What to Watch: Key Dates and What's Coming Next

The Elephant Room has signalled that this menu will evolve seasonally, with limited-edition additions tied to Indian festival periods — Diwali in October being the most anticipated. The bar is also reportedly planning a collaboration series with regional distilleries across South and Southeast Asia, which would mark its most ambitious programming push yet. Keep an eye on the bar's Instagram for reservation windows, which typically open 48 hours before the weekend and fill within hours. If the new menu is this good, the collaboration releases are going to be worth planning around. Book early, order the Kerala Negroni first, and let the rest of the evening take care of itself.

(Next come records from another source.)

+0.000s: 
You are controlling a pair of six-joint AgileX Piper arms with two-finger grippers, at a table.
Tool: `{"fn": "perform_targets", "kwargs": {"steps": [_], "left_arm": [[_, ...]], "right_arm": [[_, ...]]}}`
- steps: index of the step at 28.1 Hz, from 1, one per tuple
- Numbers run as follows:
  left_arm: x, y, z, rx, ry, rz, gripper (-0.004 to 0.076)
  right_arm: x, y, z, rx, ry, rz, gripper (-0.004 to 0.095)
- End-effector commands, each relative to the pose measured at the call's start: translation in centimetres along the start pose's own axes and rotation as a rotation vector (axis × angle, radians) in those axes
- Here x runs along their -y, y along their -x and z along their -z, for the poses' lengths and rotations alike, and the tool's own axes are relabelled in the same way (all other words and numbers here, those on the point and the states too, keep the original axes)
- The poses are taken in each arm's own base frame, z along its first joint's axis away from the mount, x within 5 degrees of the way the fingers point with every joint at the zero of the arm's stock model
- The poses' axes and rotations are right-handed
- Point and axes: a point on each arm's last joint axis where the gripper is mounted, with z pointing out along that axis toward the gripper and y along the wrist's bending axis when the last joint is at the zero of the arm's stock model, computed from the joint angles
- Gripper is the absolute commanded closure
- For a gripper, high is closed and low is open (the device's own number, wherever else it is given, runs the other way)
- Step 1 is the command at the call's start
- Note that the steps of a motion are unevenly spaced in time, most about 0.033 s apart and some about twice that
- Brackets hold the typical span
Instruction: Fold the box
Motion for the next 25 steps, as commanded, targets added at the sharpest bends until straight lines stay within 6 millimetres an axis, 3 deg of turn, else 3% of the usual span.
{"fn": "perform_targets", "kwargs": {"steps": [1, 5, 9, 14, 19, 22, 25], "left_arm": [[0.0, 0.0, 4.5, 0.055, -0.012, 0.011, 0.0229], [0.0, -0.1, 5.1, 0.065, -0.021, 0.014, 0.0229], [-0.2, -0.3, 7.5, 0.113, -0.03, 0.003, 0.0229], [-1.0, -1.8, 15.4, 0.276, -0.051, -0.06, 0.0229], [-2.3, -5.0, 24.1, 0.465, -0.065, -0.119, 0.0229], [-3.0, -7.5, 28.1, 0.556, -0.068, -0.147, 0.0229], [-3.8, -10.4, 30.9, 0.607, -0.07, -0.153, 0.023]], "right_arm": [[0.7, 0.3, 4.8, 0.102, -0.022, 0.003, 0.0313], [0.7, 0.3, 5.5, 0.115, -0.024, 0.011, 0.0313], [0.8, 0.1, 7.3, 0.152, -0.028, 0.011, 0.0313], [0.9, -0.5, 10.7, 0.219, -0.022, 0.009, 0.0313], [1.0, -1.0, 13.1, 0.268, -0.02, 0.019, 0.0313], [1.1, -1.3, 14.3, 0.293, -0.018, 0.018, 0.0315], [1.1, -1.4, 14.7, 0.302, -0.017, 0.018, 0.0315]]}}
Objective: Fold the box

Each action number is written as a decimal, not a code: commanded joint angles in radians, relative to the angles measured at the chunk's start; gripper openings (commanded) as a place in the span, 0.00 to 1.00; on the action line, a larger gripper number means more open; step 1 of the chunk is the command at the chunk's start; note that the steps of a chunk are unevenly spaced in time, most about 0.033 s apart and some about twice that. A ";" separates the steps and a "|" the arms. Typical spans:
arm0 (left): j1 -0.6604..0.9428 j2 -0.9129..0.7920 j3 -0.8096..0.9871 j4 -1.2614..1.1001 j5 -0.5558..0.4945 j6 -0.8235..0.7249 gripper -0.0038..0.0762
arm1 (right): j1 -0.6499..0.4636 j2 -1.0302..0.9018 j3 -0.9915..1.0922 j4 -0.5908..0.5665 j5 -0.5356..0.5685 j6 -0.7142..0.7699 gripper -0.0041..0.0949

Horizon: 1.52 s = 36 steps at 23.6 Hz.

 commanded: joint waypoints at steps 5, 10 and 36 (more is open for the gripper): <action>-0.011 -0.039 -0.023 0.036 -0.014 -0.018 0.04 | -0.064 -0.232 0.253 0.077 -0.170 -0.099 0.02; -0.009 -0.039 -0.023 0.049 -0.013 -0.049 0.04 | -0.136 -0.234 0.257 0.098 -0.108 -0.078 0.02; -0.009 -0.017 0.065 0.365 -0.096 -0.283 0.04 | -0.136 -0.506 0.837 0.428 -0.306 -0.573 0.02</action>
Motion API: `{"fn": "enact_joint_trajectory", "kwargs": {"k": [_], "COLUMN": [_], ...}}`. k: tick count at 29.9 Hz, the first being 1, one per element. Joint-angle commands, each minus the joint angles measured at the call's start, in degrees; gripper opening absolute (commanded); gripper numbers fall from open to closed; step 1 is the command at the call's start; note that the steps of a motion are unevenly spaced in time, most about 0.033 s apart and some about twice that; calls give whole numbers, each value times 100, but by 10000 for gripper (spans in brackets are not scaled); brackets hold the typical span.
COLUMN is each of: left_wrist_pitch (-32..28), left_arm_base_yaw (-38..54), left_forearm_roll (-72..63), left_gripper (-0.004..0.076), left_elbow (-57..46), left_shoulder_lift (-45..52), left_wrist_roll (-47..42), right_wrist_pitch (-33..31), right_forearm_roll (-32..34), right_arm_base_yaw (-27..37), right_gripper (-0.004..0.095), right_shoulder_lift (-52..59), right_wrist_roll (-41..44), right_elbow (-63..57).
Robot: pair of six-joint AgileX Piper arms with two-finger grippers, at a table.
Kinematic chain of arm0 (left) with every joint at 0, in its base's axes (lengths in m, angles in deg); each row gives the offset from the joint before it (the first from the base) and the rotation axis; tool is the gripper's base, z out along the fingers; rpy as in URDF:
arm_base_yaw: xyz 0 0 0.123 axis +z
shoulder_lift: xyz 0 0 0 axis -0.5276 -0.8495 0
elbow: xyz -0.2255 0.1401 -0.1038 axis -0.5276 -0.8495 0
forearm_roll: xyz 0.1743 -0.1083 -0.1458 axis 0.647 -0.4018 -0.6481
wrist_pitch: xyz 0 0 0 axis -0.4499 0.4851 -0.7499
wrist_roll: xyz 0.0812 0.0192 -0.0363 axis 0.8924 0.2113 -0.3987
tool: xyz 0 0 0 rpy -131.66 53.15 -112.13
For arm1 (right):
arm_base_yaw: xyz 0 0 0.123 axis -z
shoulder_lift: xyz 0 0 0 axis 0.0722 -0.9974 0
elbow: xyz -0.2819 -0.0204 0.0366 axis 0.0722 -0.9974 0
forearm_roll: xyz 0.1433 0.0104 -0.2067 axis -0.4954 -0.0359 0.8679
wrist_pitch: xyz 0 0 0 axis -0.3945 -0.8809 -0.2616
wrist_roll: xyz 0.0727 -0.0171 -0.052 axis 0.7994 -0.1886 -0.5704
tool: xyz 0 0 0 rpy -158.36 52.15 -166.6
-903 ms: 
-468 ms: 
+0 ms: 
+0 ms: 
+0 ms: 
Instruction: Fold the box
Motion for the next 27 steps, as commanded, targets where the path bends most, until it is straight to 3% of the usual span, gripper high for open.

Frequently Asked Questions

Does The Elephant Room take walk-ins?

Walk-ins are possible on Tuesday through Thursday evenings, but the bar fills quickly on weekends. Reservations are strongly recommended for Friday and Saturday visits, and can be made through the bar's official website or Instagram DM.

How spicy are the cocktails at The Elephant Room?

The new menu is the bar's most approachable yet, with spice used as a background note rather than a dominant flavour. Drinks like the Bombay Bramble and Turmeric Highball are very mild, while the Kerala Negroni and Chettinad Sour have a more pronounced spice presence for those who want it.

What is the price range at The Elephant Room?

Cocktails on the new menu range from $22 to $30. Snacks are available from $8. There is no minimum spend, but the bar is a cocktail-focused venue and does not serve a full food menu.

Who is the bar director at The Elephant Room?

Darius Oon is the bar director at The Elephant Room and the creative force behind the new cocktail menu. He has been instrumental in shaping the bar's South Asian spice-forward identity since its early days.